The results of Examples 1 to 3 and Comparative Examples 1 and 2 are summarized in Table 1.

* 1 Alkyl silicone content 50%
* 2 40% dimethyl silicone content
* 3 Evaluation of smoothness * 4 A bladder rubber sheet was superimposed on the coated surface of the unvulcanized tire inner surface rubber sheet coated with a release agent for the inner surface of the tire, and then the vulcanized rubber sheet was peeled off. Using the bladder rubber sheet obtained at that time and the unvulcanized tire inner surface rubber sheet to which the release agent for the inner surface of the tire is not applied, the number of repetitions when repeating the vulcanization and peeling operations (that is, Number of times of vulcanization and peeling operations corresponding to the second molding process)
* 5 In the above * 4, except that the inner surface of the actual raw tire (215 / 60R16 size) is used instead of the unvulcanized tire inner rubber sheet, and the actual outer surface of the bladder is used instead of the bladder rubber sheet. * 4 In the same manner as above, vulcanization was performed to obtain a tire. Using the bladder obtained at that time and the raw tire to which the release agent for the inner surface of the tire is not applied, the number of repetitions when the tire is manufactured by repeating the vulcanization and peeling operations (that is, the second molding) Number of times tires were manufactured in the process)

Claims (8)

  A mold release agent for the tire inner surface, comprising an alkyl silicone, a silicone nonionic surfactant having a cloud point of 20 to 60 ° C. and a kinematic viscosity of 10 to 60 cSt (25 ° C.), an inorganic component made of powder, and water. .   The tire according to claim 1, wherein a weight ratio of the silicone-based nonionic surfactant is 0.01 to 20% by weight with respect to a total amount of the alkyl silicone, the silicone-based nonionic surfactant, and the inorganic component.
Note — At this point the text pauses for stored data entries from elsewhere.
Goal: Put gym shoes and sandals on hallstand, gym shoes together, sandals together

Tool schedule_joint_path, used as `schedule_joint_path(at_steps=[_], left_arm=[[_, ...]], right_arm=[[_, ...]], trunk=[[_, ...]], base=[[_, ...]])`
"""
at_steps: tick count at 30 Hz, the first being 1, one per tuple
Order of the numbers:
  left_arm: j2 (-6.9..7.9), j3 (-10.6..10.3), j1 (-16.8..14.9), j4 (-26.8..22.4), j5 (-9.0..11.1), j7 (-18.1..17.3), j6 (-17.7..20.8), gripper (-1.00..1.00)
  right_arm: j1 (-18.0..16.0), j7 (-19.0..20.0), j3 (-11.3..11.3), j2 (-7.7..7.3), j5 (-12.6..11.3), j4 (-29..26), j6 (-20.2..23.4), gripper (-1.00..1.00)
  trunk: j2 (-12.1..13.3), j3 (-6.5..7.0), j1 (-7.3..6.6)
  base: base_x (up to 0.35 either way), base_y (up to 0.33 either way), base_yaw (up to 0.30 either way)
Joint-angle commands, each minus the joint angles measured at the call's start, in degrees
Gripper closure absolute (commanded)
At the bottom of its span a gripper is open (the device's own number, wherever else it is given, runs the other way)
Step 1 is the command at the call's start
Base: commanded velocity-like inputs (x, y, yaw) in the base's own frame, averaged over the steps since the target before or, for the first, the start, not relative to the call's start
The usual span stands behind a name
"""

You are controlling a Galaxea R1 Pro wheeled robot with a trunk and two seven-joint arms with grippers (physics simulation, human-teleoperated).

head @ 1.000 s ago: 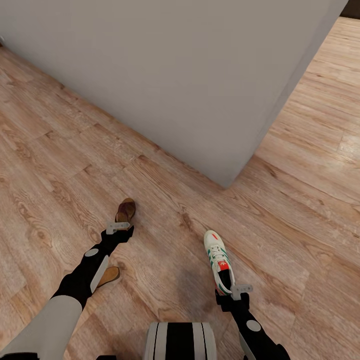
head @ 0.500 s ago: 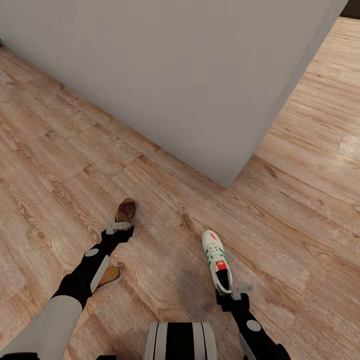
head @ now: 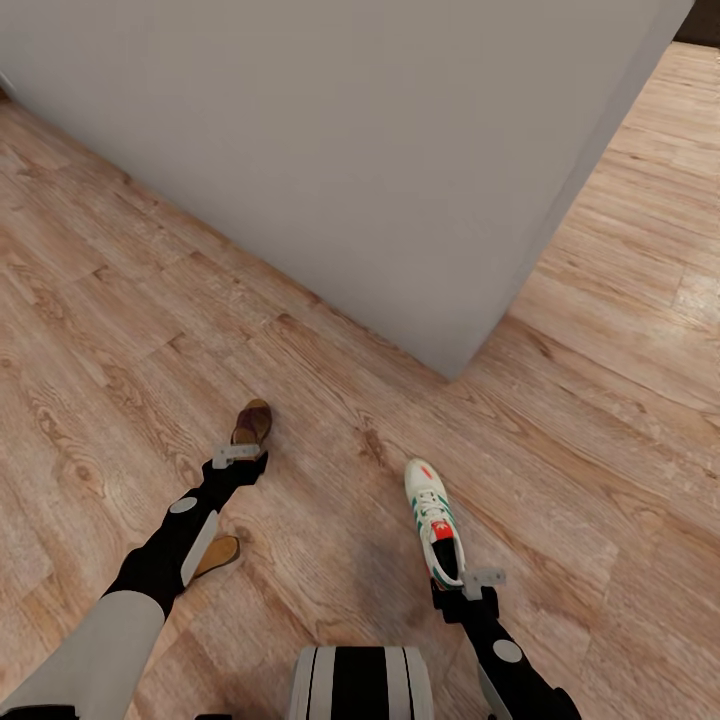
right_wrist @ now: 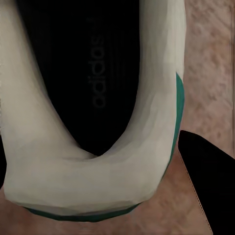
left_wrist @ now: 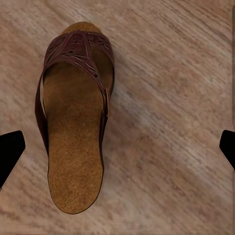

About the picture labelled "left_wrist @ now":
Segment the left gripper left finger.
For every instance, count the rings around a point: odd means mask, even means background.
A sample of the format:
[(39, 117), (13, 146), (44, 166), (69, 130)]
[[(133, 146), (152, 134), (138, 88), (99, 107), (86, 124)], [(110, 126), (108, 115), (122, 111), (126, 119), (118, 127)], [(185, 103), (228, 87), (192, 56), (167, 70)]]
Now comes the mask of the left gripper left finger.
[(0, 136), (0, 189), (24, 152), (24, 149), (25, 142), (21, 130)]

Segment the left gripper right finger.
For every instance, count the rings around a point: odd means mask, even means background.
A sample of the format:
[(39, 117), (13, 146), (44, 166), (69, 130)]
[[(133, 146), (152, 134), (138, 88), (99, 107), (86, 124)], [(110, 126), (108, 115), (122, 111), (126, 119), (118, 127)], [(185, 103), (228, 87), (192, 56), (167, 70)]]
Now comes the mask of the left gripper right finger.
[(235, 132), (224, 130), (219, 147), (235, 170)]

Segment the sandal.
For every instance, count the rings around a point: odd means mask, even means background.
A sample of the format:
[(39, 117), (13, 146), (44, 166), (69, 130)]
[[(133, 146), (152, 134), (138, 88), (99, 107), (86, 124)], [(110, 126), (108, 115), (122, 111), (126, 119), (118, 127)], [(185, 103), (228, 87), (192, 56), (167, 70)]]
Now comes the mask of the sandal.
[(100, 194), (102, 143), (114, 87), (112, 45), (93, 23), (74, 23), (51, 41), (34, 113), (48, 154), (50, 194), (62, 212), (84, 212)]

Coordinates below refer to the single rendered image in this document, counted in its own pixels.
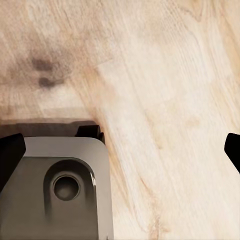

Release agent for inner surface.   The mold release agent for tire inner surfaces of Claim 1 or 2 whose weight ratio of an inorganic component is 2 to 40 weight% with respect to the total amount of the said alkyl silicone, a silicone type nonionic surfactant, and an inorganic component.   The critical micelle formation concentration (CMC) of the silicone-based nonionic surfactant is 1000 mg / L or less (25 ° C.), and the surface tension (γCMC) at the critical micelle formation concentration is 15 to 40 mN / m (25 ° C.). The release agent for tire inner surfaces according to any one of claims 1 to 3.   The mold release agent for tire inner surfaces in any one of Claims 1-4 whose said inorganic component is calcium carbonate. Applying the release agent for the tire inner surface according to any one of claims 1 to 5 to an inner surface of a raw tire and / or an outer surface of a bladder, the bladder is heated and expanded to press-fit the raw tire into a mold, A first molding step for vulcanization molding;
A second molding step in which the bladder is heated and expanded to press another raw tire into a mold and vulcanize;
The manufacturing method of the tire containing this.   The tire manufacturing method according to claim 6, wherein the second molding step is performed at least three more times. Wherein the second molding step is carried out without also coating the fabric in any release agent for tire inner surface of another green tire inner surface and the outer surface of the bladder, the tire manufacturing method according to claim 6 or 7.